Diplomatie : Après la crise avec l’Australie, la France se tourne vers l’Indonésie

NOUVELLE STRATEGIE Le ministre des Affaires étrangères Jean-Yves Le Drian a effectué une visite de deux jours en Indonésie afin notamment de renforcer le partenariat stratégique datant de 2011

20 Minutes avec AFP
— 
Le ministre des Affaires étrangères, Jean-Yves Le Drian, et le président indonésien Joko Widodo, à Jakarta le 24 novembre 2021.
Le ministre des Affaires étrangères, Jean-Yves Le Drian, et le président indonésien Joko Widodo, à Jakarta le 24 novembre 2021. — AFP

A la suite du revers infligé par l’Australie à sa stratégie indopacifique, le quai d’Orsay a décidé de revoir ses alliances dans la zone. La France s’est ainsi engagée dans un « partenariat renforcé » avec l’Indonésie, plus grand pays d’Asie du Sud-Est, a annoncé mercredi à Jakarta le ministre des Affaires étrangères Jean-Yves le Drian.

Il a pour cela signé avec son homologue indonésienne Retno Marsudi « un plan d’action pour le renforcement de ce partenariat stratégique » datant de 2011, a-t-il indiqué au cours d’une visite de deux jours. La relation sera approfondie « dans la défense et les affaires maritimes, avec notamment la création d’un dialogue maritime bilatéral » en 2022, mais aussi dans la santé, l’énergie et le changement climatique.

Vers des achats d’armes

Jean-Yves le Drian a également rencontré mardi le ministre indonésien de la Défense, Prabowo Subianto, alors que l’Indonésie est en négociation depuis plusieurs mois pour l’acquisition de 36 Rafale. Jakarta est aussi intéressée par des sous-marins, corvettes et d’autres équipements militaires sur fond de tensions croissantes entre Pékin et les pays riverains de la mer de Chine méridionale.

La France a vu sa stratégie dans la région ébranlée par la rupture par l’Australie d’un contrat d’achat de sous-marins français et de l’annonce d’une alliance stratégique, nommée AUKUS, entre ce pays, les États-Unis et le Royaume-Uni. Depuis cette déconvenue, Paris veut renforcer son alliance avec ses partenaires anciens, Japon et Inde, mais aussi avec l’Indonésie, la Malaisie, le Vietnam, la Corée du Sud, la Nouvelle-Zélande et l’Asean.

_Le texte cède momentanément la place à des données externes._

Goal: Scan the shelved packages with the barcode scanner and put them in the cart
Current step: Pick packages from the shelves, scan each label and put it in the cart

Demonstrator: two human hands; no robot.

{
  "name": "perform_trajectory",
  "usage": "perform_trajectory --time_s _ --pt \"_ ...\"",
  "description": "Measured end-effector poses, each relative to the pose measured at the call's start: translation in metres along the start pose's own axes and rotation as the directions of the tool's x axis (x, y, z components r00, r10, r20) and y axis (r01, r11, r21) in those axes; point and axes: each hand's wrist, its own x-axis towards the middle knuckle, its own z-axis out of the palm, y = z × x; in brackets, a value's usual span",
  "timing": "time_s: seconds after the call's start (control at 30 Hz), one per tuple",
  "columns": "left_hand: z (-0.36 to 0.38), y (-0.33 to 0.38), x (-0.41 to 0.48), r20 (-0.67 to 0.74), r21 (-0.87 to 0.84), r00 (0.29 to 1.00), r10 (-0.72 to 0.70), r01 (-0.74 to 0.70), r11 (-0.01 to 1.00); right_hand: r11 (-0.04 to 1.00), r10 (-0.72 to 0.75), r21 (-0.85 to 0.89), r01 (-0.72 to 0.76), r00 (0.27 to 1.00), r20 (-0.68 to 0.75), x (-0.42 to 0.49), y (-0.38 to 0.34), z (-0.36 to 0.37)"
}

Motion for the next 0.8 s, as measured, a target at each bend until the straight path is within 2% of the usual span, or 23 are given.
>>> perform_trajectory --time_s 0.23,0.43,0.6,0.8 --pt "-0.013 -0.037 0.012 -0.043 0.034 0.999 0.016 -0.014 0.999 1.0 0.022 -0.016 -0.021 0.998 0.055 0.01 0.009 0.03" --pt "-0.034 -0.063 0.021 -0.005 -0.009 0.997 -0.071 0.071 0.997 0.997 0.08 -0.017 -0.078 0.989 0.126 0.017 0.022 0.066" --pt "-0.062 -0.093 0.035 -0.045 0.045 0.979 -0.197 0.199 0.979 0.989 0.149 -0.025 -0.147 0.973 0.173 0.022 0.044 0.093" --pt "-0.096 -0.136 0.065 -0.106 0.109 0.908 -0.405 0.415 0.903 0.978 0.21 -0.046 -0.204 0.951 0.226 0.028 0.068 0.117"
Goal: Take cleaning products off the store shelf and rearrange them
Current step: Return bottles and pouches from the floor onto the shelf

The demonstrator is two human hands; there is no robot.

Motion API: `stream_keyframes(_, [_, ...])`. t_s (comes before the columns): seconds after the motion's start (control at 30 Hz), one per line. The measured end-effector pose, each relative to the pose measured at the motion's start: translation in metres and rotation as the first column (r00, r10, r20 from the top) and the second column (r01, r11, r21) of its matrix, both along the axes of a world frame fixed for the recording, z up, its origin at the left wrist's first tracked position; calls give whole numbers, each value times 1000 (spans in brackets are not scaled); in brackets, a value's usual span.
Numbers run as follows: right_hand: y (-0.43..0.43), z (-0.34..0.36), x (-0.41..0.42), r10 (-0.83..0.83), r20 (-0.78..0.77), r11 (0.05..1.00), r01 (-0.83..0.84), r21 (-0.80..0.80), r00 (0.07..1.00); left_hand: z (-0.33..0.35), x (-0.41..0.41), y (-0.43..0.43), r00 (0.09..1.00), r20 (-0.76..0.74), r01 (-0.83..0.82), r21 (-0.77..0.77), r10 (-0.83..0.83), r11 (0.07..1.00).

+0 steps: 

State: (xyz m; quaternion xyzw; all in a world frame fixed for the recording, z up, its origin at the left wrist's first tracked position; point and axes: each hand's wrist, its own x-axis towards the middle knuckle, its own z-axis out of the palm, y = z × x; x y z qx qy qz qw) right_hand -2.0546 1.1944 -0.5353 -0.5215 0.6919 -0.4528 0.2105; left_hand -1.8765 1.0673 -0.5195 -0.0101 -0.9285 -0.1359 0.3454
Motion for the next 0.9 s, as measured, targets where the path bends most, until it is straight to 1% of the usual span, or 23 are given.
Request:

Le moment n’est en outre pas choisi au hasard pour se tourner vers l’Indonésie. Le pays va en effet voir son poids diplomatique renforcé quand elle prendra la présidence du G20 en décembre tandis que la France s’apprête en janvier à assurer la présidence de l’Union européenne au premier semestre 2022.

Le différend sur l’huile de palme

Le président indonésien Joko Widodo a d’ailleurs encouragé des relations plus étroites entre les deux pays, au cours de sa rencontre avec Jean-Yves Le Drian. Il a appelé à une accélération des négociations pour un accord de libre-échange entre son pays et l’UE, mais mis en garde contre des mesures commerciales « discriminatoires ». « Je soutiens le commerce durable. Mais je conteste le fait que des problèmes environnementaux soient utilisés comme des barrières commerciales », a-t-il indiqué.

L’UE et l’Indonésie négocient depuis 2016 un accord commercial qui bloque notamment sur un différend sur l’huile de palme, dont l’Indonésie est le premier pays exportateur. L’Indonésie et la Malaisie s’opposent catégoriquement aux restrictions à l’utilisation d’agrocarburants à base d’huile de palme imposées par l’UE, pour lutter contre la déforestation. La visite du ministre français a tout de même débouché sur une lettre d’intention pour des financements de 500 millions d’euros pour la transition énergétique en Indonésie entre l’Agence française de développement, le monopole de l’électricité indonésien PLN et le gouvernement.